• Task prompt:
Below are the records; work out how many lines among them contain "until", and write nothing besides that number.

(Data for review Opens)

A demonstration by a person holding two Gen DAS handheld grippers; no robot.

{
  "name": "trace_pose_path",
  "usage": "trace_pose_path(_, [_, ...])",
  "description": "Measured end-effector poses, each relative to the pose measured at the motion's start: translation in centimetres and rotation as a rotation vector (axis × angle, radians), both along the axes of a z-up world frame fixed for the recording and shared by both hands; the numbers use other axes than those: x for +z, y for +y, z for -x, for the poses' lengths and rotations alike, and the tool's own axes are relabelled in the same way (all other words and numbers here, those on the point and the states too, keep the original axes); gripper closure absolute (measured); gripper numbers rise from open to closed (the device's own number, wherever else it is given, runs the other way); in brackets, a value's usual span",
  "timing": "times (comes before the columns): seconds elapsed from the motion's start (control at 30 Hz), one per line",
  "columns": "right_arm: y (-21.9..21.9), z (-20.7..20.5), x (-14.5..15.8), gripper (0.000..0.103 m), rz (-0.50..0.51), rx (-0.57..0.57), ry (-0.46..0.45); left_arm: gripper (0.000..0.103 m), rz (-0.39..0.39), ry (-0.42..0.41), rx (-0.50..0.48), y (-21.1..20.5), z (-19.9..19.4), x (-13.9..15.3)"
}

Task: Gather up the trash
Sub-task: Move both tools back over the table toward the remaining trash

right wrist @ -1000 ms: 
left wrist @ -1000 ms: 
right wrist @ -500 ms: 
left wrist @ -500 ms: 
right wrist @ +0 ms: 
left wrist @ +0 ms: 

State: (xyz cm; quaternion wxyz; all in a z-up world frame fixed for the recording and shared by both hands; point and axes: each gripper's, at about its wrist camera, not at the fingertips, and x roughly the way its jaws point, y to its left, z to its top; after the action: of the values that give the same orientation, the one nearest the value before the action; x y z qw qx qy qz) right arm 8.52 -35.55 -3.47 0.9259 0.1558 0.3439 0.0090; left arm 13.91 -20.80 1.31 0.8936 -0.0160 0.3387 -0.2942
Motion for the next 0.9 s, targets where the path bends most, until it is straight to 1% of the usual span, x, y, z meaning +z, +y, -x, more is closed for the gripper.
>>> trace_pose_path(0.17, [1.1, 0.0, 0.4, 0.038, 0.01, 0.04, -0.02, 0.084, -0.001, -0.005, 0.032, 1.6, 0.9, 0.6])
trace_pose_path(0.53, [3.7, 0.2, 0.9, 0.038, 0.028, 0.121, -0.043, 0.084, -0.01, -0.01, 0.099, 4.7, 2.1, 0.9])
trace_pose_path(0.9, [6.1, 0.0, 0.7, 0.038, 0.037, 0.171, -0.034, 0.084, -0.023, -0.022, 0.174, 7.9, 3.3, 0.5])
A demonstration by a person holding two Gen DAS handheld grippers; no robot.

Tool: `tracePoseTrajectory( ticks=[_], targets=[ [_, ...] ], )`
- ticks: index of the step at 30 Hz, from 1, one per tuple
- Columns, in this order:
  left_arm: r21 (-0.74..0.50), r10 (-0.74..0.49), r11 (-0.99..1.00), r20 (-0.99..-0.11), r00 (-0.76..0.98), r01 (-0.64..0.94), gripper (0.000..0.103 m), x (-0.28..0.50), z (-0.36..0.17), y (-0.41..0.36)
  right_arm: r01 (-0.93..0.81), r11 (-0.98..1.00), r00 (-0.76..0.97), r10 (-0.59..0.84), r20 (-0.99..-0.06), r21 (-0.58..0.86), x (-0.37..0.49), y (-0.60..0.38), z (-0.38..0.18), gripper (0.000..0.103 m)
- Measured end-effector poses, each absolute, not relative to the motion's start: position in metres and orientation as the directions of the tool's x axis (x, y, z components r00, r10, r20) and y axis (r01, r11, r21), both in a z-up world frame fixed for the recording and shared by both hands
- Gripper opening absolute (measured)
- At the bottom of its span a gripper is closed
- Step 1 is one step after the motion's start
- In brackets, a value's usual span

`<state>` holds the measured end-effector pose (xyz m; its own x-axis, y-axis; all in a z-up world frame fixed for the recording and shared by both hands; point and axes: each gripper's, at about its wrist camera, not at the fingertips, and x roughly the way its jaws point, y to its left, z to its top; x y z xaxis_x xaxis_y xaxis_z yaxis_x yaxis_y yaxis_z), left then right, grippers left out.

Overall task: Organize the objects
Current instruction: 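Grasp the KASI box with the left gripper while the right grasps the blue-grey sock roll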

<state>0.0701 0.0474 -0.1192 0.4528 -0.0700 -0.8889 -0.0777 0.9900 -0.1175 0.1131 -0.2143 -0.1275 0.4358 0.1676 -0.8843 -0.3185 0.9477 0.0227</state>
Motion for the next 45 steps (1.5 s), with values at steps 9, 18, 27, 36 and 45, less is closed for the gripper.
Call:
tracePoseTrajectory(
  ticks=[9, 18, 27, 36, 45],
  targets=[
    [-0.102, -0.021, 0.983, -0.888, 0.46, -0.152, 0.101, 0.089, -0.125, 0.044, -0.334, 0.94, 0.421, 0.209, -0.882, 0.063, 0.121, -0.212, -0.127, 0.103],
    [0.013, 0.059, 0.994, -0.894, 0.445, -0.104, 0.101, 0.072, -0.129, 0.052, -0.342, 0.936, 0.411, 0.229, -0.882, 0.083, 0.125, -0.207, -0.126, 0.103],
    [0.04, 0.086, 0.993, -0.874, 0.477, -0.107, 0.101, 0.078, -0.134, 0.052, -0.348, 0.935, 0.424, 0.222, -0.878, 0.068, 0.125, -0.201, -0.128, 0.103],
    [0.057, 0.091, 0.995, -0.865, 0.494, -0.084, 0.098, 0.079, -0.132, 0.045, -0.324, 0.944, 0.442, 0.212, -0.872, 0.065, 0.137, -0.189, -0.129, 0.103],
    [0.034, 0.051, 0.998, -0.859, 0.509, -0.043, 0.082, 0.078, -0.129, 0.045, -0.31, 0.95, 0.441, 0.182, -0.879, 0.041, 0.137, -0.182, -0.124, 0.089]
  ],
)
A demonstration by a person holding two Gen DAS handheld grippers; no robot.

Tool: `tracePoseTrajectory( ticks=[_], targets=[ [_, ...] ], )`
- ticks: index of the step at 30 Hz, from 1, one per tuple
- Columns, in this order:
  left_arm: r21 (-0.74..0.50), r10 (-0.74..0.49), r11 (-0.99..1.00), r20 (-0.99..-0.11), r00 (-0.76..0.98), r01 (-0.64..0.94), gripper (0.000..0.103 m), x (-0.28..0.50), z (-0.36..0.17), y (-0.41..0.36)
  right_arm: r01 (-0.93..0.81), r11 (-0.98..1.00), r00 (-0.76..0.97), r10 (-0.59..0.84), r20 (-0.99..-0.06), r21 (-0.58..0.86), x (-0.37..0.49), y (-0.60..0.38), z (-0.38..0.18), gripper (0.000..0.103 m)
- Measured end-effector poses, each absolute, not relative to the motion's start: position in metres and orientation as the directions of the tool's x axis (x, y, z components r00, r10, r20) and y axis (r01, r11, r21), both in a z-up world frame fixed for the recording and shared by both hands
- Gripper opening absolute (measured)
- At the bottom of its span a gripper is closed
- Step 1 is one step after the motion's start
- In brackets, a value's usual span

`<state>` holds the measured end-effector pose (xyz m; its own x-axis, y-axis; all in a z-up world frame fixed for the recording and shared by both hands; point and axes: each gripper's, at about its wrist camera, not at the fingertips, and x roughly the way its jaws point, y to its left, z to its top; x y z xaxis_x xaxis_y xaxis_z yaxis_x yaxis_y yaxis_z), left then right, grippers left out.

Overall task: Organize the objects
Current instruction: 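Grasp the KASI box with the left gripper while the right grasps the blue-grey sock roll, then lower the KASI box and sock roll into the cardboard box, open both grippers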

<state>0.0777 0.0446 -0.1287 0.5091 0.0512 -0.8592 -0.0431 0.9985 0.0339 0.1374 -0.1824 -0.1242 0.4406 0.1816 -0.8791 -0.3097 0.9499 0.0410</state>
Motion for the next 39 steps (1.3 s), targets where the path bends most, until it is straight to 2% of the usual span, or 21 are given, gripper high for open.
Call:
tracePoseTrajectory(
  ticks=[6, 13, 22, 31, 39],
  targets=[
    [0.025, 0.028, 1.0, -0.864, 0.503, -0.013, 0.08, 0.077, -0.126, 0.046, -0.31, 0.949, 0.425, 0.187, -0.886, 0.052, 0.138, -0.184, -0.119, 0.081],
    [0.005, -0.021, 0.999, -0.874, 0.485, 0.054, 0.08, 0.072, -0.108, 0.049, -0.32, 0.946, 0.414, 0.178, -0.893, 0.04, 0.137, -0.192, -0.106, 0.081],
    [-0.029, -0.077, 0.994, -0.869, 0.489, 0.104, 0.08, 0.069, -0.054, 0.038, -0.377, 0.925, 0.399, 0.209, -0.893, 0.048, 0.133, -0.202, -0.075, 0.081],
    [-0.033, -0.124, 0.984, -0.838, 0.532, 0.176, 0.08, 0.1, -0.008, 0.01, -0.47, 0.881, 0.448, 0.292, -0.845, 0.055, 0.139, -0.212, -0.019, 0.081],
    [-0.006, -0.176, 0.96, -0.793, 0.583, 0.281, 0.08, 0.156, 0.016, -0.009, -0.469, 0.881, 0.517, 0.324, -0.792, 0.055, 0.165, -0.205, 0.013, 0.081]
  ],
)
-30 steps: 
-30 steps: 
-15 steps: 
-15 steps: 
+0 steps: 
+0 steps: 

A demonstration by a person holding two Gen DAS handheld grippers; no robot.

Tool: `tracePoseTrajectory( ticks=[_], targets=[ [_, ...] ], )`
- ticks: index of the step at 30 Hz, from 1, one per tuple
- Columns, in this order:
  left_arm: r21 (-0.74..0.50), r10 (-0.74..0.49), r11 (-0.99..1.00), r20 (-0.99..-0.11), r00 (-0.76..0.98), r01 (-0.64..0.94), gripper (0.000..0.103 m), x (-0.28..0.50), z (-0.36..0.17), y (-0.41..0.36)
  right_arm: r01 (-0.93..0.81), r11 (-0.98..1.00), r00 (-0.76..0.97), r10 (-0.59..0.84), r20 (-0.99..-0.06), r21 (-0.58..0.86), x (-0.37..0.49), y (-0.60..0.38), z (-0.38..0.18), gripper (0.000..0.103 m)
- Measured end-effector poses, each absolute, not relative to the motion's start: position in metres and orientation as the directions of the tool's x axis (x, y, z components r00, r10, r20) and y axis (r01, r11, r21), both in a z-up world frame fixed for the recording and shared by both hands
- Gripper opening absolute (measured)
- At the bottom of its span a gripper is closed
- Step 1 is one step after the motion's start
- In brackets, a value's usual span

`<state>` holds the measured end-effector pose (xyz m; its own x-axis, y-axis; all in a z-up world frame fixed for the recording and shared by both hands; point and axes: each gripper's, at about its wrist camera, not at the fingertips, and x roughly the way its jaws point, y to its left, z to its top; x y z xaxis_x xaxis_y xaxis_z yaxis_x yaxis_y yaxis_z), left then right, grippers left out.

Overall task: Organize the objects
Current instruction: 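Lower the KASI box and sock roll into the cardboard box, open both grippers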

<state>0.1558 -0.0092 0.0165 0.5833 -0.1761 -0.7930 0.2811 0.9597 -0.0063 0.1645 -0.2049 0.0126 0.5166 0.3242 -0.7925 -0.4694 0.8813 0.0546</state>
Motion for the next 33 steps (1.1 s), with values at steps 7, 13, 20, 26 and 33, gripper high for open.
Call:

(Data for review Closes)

• Expected output:
2